-- DESCRIPTION OF THE TASK --
Write out, as an exact transcription, the line that has "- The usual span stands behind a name" and each line after it through the end of the data below.

-- MATERIAL PROVIDED --
= = = = =

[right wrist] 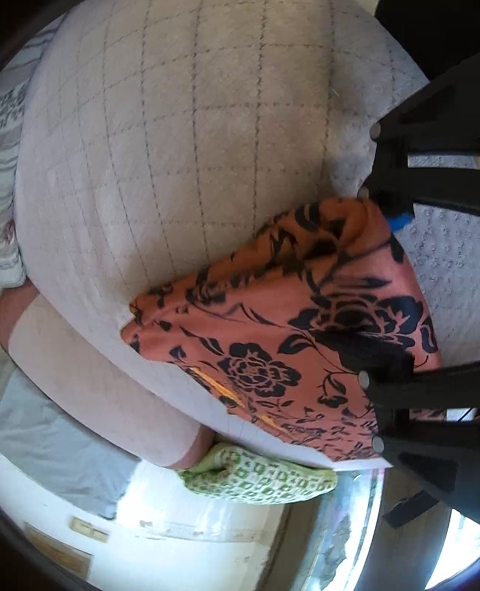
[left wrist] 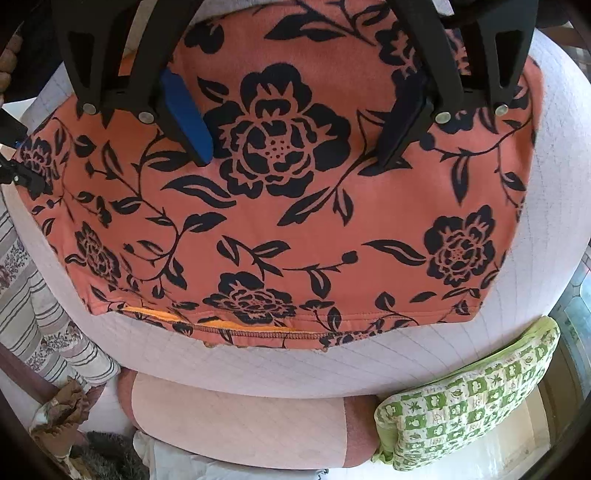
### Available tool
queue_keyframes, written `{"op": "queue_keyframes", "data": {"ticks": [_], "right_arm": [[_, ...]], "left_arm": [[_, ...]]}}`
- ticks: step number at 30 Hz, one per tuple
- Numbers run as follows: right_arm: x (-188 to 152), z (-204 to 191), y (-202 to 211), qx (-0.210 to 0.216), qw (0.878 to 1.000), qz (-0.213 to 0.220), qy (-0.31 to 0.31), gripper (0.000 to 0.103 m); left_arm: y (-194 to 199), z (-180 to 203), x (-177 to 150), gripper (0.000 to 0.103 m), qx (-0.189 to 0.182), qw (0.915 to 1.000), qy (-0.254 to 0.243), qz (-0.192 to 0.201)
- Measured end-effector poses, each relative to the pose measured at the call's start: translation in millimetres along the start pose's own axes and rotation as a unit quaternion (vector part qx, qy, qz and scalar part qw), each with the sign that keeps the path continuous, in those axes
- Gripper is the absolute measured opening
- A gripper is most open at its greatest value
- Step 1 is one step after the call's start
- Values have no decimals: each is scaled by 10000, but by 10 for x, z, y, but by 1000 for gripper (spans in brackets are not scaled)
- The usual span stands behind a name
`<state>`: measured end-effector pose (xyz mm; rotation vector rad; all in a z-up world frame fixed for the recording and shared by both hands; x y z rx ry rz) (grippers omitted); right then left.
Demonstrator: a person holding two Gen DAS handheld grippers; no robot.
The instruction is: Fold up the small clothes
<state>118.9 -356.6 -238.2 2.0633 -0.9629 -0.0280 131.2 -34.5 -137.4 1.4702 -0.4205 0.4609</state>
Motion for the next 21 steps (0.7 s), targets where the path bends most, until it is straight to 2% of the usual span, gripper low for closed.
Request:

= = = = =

-- RESULT OF THIS EXERCISE --
- The usual span stands behind a name
`<state>`: measured end-effector pose (xyz mm; rotation vector rad; all in a z-up world frame fixed for the recording and shared by both hands; x y z rx ry rz) (grippers omitted); right then left.
Demonstrator: a person holding two Gen DAS handheld grippers; no robot.
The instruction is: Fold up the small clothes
<state>118.9 -356.6 -238.2 2.0633 -0.9629 -0.0280 131.2 -34.5 -137.4 1.4702 -0.4205 0.4609</state>
Motion for the next 21 steps (0.7 s), targets where the path bends most, until it is straight to 2% of the usual span, gripper low for closed.
Request:

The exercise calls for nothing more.